Exercise details: Drop the pictures; give again exactly the lines from the one holding "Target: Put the" through the end of the data.

Data shown:
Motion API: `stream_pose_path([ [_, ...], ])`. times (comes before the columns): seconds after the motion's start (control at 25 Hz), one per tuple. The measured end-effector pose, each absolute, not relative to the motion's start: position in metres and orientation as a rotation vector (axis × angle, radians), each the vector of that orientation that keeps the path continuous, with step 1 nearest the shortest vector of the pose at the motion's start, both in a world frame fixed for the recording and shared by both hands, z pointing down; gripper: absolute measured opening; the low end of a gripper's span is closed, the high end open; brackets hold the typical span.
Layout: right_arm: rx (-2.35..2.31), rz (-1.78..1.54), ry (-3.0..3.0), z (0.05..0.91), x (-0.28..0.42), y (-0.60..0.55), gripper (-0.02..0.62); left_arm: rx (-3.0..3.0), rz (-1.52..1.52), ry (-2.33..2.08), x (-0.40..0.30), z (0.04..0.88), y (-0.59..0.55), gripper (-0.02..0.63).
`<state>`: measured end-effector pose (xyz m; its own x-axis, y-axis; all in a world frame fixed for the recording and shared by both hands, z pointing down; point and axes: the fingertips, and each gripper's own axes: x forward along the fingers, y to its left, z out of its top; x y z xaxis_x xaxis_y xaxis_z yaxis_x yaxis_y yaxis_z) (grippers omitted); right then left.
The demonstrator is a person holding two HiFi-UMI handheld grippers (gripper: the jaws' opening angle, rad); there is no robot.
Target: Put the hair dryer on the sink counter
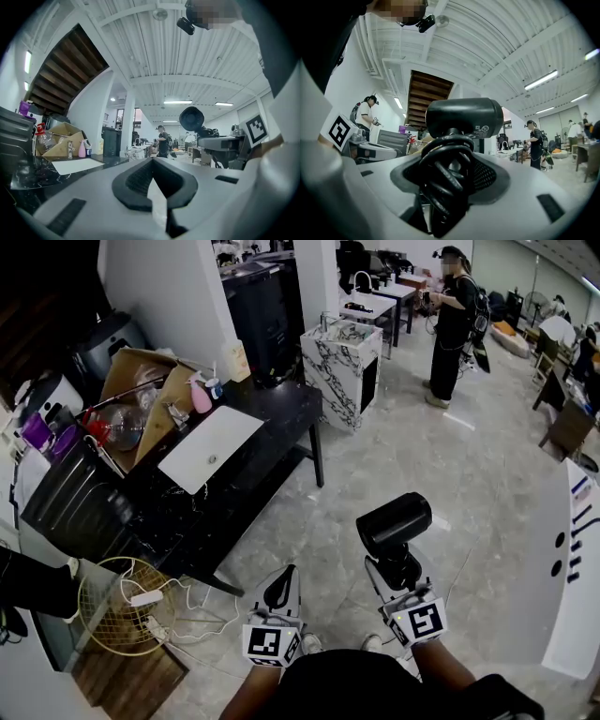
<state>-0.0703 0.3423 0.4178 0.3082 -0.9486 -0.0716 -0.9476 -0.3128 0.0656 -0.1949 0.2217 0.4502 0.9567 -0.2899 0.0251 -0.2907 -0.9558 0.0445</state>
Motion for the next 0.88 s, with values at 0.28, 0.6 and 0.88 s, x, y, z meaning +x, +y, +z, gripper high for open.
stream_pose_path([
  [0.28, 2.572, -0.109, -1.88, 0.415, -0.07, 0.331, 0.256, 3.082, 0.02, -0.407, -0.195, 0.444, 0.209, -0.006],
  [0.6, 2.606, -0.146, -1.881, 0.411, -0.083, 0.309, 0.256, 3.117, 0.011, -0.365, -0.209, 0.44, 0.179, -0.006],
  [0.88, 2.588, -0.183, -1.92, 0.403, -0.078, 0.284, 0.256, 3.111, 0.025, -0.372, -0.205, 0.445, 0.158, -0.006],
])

Answer to this task:
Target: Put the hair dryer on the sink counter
<state>-0.0703 0.3423 0.4178 0.3082 -0.9486 -0.0716 -0.9476 -0.3128 0.0656 -0.1949 0.2217 0.4502 0.9567 -0.2899 0.0251 -0.2907 -0.9558 0.0445</state>
Motion for the next 0.88 s, with values at 0.28, 0.6 and 0.88 s, x, y, z meaning +x, +y, +z, gripper high for open.
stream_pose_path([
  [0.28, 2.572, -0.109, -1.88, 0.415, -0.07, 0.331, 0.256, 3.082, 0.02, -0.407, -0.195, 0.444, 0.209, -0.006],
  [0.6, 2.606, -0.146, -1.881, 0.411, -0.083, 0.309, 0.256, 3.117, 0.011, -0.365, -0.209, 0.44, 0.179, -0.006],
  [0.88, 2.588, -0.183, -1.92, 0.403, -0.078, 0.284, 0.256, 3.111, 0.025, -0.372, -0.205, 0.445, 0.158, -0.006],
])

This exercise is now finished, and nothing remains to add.